Data shown |

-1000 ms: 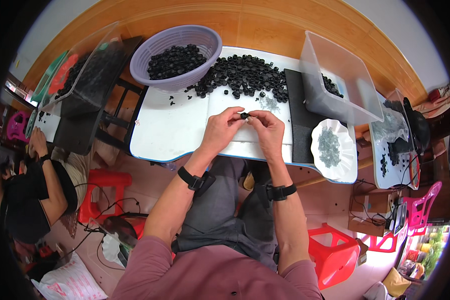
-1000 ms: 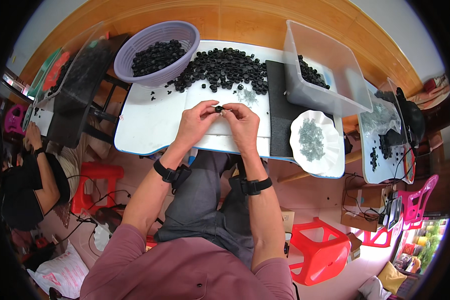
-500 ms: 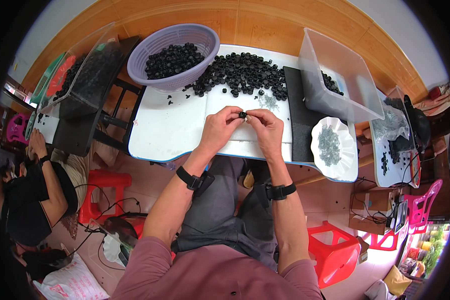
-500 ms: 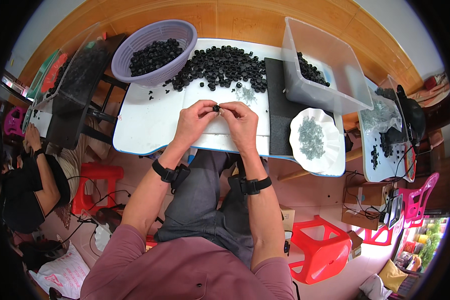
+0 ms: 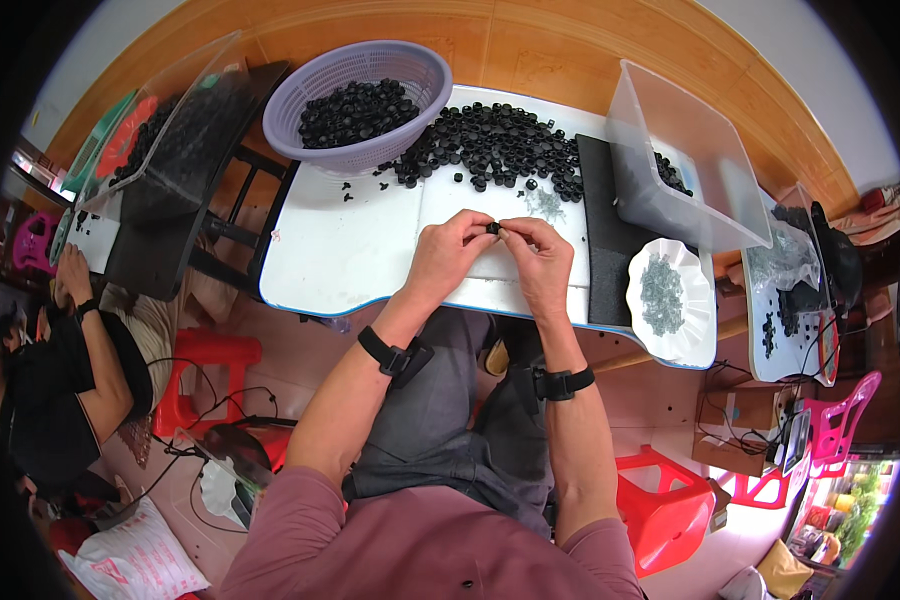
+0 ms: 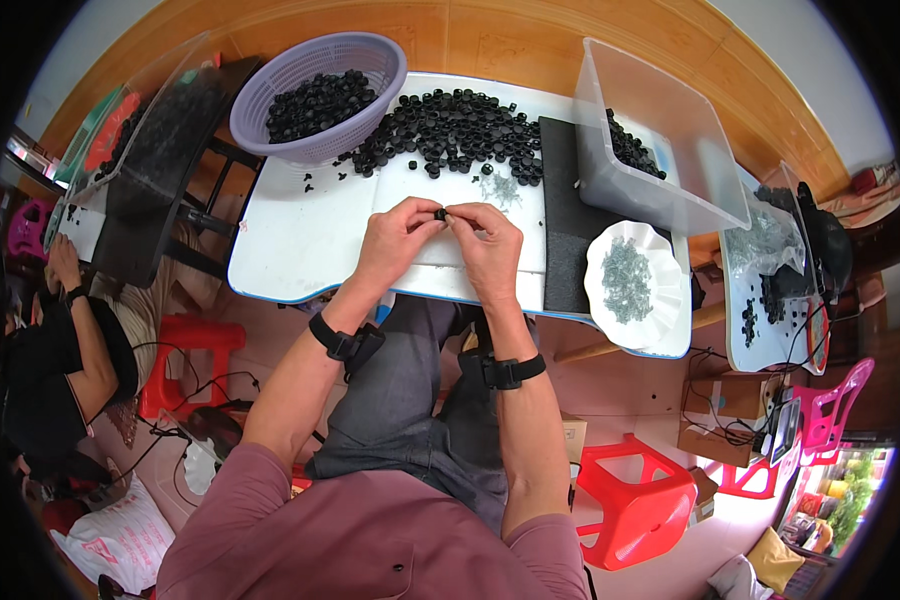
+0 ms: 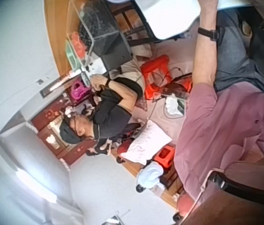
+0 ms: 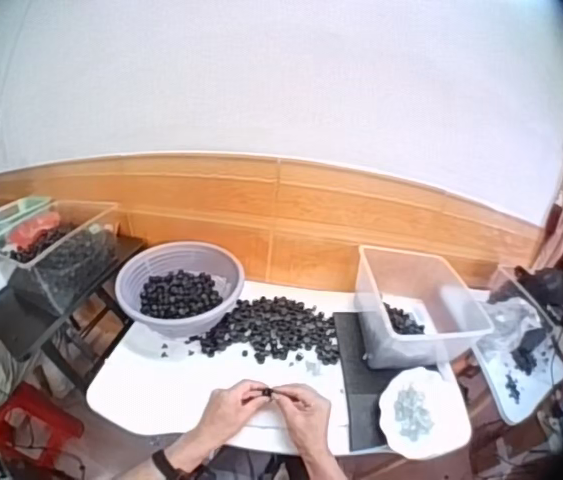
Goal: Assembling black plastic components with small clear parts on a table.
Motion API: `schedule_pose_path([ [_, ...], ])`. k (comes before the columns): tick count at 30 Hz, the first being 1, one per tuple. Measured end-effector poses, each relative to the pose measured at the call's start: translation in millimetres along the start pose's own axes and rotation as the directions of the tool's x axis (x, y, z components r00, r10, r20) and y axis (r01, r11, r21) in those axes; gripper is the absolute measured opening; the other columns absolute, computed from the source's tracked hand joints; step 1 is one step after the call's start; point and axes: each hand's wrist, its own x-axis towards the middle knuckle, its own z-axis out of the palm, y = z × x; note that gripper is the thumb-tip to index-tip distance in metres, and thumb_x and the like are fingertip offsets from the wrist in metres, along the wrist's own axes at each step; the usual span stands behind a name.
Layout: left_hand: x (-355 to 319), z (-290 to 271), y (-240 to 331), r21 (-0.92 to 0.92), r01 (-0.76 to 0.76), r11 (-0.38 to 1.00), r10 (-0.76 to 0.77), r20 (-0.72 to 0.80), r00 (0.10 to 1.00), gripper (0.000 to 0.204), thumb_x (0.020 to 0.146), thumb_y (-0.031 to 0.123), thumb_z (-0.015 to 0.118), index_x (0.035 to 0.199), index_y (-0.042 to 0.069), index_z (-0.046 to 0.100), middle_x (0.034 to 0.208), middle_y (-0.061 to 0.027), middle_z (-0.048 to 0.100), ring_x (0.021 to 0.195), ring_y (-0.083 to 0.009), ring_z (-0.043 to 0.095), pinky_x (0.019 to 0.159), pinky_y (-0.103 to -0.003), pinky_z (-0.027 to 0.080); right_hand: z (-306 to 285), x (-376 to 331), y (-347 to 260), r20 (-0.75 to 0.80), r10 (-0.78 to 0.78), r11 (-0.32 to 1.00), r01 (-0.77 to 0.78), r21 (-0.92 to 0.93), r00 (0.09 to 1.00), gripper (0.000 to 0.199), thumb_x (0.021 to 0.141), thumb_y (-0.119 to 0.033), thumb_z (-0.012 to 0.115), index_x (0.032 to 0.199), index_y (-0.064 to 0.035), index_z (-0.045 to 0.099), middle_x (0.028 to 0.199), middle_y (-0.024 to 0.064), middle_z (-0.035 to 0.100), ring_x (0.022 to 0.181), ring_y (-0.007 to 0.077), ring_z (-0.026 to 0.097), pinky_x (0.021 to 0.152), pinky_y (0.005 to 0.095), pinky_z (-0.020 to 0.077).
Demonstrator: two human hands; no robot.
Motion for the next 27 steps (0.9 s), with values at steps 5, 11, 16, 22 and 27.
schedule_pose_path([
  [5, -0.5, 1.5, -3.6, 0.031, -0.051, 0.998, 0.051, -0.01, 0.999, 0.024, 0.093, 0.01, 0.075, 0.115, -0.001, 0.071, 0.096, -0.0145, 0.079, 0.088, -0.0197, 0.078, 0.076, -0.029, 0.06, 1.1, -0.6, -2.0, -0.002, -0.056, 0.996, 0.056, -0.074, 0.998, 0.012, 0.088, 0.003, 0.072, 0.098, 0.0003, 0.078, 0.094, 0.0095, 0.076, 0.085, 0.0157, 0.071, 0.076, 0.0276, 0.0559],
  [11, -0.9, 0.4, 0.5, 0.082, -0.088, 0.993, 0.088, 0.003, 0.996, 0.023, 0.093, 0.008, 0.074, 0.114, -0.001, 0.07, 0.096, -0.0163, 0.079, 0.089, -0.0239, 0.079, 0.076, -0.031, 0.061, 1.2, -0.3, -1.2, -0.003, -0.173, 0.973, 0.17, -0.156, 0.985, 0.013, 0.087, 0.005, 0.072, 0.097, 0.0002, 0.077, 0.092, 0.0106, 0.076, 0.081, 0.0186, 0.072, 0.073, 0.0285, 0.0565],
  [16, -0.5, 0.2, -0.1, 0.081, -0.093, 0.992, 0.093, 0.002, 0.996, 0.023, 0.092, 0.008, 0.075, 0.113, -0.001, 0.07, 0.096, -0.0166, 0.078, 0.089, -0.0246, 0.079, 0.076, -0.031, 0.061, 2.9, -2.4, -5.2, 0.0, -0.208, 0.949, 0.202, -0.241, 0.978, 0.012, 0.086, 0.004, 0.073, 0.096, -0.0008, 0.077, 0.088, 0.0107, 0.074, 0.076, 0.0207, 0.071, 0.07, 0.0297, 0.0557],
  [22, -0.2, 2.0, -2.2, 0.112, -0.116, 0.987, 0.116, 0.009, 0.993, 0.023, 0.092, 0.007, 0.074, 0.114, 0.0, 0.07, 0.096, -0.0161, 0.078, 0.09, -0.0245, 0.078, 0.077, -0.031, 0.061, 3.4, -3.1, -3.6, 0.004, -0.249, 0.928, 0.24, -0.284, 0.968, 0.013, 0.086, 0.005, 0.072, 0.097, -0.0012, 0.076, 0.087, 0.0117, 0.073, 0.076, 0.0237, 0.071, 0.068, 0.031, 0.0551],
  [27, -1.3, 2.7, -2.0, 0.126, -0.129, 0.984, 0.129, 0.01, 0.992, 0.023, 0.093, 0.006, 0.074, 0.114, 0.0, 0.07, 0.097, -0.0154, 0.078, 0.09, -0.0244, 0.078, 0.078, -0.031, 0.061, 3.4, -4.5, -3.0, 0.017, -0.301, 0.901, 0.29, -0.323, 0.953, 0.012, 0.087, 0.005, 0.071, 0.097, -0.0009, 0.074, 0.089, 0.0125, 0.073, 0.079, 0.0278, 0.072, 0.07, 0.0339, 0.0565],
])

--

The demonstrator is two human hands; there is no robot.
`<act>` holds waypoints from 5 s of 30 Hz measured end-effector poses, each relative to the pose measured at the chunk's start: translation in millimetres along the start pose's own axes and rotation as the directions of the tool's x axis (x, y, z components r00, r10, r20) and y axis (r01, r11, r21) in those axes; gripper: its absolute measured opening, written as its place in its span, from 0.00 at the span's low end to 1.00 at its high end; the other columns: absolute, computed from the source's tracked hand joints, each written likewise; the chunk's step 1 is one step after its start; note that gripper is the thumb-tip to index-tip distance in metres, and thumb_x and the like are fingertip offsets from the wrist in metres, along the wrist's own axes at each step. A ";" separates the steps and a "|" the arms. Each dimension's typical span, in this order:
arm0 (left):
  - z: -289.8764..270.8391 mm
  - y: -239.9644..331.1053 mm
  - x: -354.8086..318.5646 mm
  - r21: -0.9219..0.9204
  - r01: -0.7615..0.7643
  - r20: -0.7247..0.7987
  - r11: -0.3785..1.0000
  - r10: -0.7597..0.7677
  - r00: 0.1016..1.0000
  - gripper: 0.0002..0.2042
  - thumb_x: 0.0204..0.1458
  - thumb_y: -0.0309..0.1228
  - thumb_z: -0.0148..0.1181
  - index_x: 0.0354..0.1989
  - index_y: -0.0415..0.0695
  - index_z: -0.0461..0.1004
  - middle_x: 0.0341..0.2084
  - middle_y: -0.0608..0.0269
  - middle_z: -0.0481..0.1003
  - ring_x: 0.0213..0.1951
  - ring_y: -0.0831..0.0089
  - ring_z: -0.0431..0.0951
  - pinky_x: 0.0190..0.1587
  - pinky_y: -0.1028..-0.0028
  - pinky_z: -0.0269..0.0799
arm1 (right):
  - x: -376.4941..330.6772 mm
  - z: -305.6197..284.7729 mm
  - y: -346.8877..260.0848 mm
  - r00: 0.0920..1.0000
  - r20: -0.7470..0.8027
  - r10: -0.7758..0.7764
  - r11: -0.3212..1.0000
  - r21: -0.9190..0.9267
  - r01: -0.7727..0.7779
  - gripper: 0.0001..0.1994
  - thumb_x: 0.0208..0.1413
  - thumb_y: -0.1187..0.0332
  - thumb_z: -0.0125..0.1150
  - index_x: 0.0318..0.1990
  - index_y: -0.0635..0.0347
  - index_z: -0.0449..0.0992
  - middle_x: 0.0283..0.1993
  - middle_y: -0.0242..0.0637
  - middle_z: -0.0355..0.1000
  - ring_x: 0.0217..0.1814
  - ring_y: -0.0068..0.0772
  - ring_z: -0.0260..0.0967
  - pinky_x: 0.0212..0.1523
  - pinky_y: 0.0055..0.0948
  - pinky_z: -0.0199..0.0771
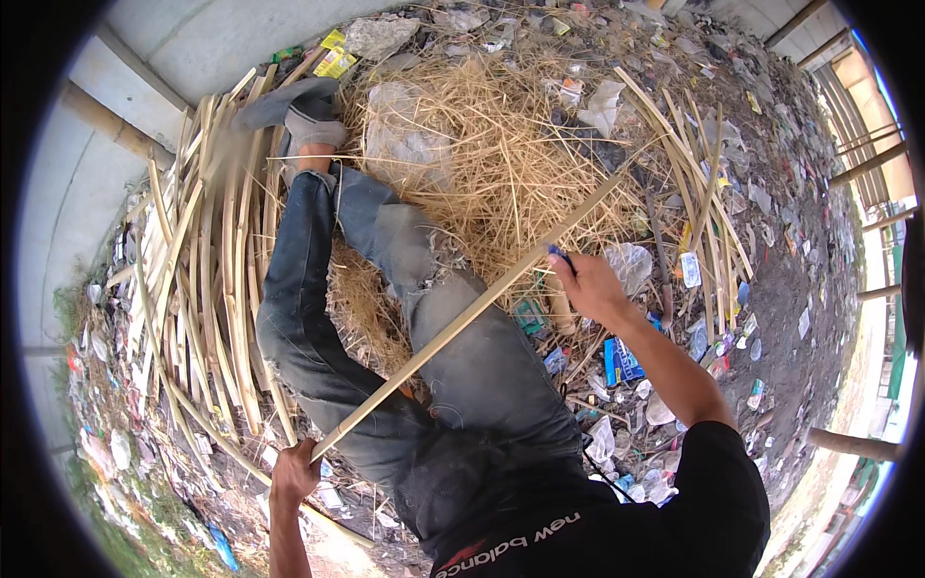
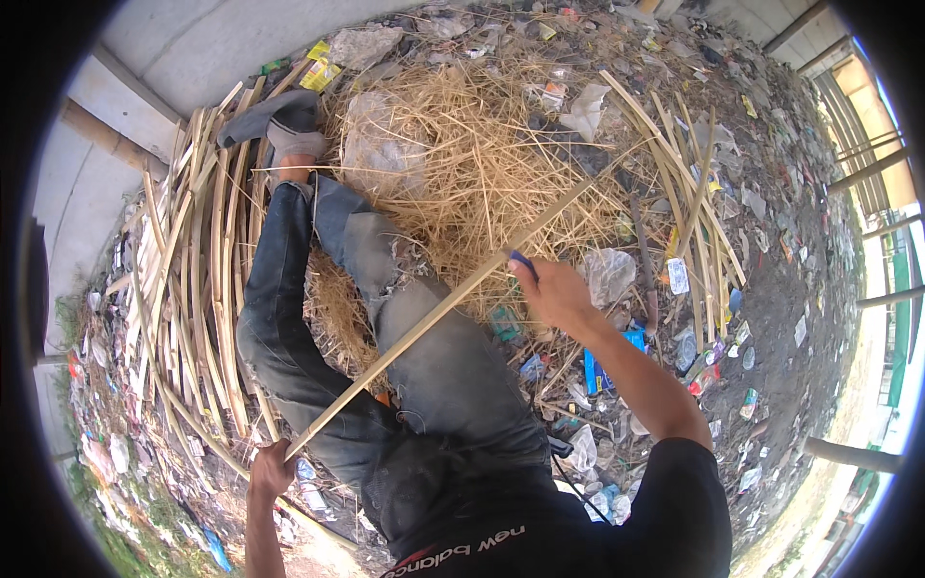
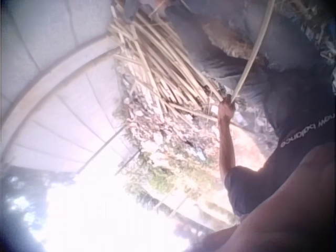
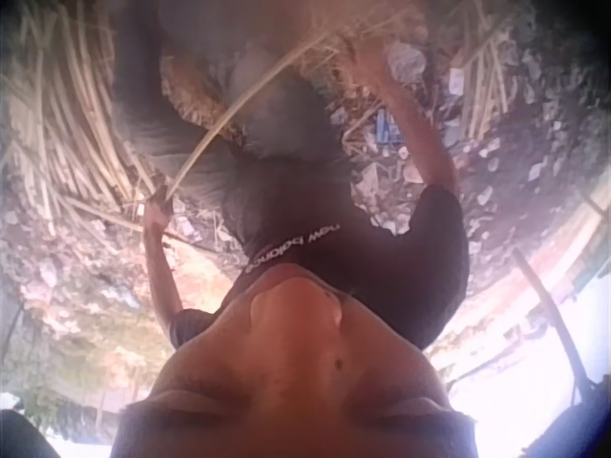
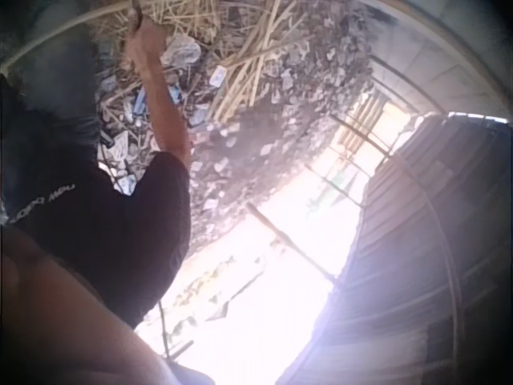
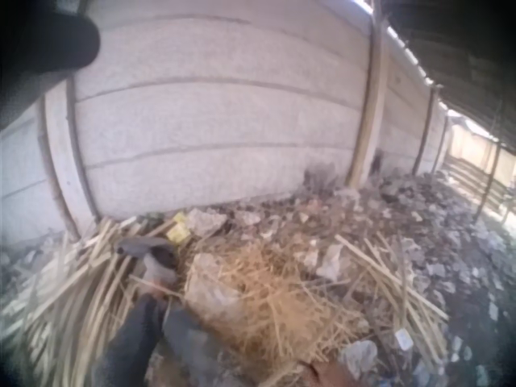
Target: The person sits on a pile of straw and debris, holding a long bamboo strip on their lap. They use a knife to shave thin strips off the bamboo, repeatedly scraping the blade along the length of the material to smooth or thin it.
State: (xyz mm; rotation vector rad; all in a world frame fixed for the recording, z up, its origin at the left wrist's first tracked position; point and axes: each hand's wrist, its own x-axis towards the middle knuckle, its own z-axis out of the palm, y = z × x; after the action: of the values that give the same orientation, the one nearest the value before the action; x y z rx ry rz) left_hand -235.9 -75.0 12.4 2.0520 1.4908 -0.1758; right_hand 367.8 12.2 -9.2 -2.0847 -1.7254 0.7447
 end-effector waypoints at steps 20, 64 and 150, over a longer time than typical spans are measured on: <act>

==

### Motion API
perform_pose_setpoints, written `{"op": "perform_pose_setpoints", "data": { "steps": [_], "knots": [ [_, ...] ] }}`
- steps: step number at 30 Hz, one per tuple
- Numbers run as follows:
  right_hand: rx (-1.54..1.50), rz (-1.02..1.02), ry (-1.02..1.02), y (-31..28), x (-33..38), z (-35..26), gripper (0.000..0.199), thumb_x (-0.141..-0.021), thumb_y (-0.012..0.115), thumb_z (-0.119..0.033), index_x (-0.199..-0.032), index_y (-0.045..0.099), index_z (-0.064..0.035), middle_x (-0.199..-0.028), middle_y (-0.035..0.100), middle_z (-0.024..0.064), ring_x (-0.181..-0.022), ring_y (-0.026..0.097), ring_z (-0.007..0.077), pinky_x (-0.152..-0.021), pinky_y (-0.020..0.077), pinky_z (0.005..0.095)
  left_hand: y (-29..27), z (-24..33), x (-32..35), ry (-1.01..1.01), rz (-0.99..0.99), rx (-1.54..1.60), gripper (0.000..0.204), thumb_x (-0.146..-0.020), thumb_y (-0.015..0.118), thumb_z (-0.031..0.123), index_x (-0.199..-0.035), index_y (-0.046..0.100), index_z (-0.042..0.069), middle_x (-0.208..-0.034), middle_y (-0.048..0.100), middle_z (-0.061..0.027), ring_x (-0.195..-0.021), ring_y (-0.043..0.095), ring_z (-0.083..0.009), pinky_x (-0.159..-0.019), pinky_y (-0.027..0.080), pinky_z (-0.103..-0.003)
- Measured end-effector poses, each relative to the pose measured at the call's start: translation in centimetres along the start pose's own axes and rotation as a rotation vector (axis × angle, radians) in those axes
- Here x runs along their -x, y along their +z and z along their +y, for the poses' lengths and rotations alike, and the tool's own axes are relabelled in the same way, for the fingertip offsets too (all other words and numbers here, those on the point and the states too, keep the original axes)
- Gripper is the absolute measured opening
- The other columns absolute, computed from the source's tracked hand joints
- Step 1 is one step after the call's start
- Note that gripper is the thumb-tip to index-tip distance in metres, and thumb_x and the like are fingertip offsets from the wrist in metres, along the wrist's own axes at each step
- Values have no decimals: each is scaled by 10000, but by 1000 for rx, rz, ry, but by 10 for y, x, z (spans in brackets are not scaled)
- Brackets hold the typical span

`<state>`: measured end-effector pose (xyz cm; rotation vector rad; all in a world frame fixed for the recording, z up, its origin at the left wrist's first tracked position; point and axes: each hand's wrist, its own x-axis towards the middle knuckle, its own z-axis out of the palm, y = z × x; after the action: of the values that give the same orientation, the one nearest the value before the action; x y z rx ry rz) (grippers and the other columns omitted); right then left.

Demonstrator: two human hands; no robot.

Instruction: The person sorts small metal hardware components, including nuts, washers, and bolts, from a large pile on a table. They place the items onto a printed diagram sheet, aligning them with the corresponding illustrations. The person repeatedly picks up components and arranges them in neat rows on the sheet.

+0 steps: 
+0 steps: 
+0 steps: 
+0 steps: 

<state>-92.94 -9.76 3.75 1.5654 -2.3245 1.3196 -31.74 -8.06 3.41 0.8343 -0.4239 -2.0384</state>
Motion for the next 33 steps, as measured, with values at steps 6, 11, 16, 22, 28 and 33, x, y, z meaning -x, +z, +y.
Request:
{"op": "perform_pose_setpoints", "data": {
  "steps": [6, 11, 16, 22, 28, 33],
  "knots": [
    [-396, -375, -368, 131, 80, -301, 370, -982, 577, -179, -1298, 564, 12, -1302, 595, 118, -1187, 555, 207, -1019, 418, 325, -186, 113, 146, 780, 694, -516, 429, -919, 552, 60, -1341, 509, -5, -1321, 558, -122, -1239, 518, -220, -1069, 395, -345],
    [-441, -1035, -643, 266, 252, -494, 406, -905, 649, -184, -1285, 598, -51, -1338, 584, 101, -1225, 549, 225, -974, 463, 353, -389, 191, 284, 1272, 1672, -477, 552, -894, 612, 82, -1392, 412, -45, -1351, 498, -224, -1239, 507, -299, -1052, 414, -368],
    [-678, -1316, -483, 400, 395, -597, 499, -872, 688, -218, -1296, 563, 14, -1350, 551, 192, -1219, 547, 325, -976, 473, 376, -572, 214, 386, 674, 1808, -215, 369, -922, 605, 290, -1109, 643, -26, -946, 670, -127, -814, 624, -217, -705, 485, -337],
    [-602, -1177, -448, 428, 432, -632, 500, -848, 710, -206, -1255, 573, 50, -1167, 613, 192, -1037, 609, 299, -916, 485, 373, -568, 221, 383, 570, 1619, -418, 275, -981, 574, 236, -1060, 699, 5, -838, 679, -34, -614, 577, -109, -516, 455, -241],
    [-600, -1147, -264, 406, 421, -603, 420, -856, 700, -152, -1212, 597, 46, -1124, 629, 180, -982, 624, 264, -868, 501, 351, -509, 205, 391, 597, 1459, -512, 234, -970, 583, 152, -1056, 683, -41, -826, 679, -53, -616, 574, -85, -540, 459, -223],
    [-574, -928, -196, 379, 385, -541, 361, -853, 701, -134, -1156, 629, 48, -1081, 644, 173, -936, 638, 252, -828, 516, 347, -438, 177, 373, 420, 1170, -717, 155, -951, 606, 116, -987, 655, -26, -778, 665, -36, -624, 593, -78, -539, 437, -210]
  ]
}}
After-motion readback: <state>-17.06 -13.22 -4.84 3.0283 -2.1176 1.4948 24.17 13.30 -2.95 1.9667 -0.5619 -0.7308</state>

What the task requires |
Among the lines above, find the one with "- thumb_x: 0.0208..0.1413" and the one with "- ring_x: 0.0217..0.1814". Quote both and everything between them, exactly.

Written solution |
  - thumb_x: 0.0208..0.1413
  - thumb_y: -0.1187..0.0332
  - thumb_z: -0.0125..0.1150
  - index_x: 0.0318..0.1990
  - index_y: -0.0635..0.0347
  - index_z: -0.0449..0.0992
  - middle_x: 0.0283..0.1993
  - middle_y: -0.0242..0.0637
  - middle_z: -0.0355..0.1000
  - ring_x: 0.0217..0.1814

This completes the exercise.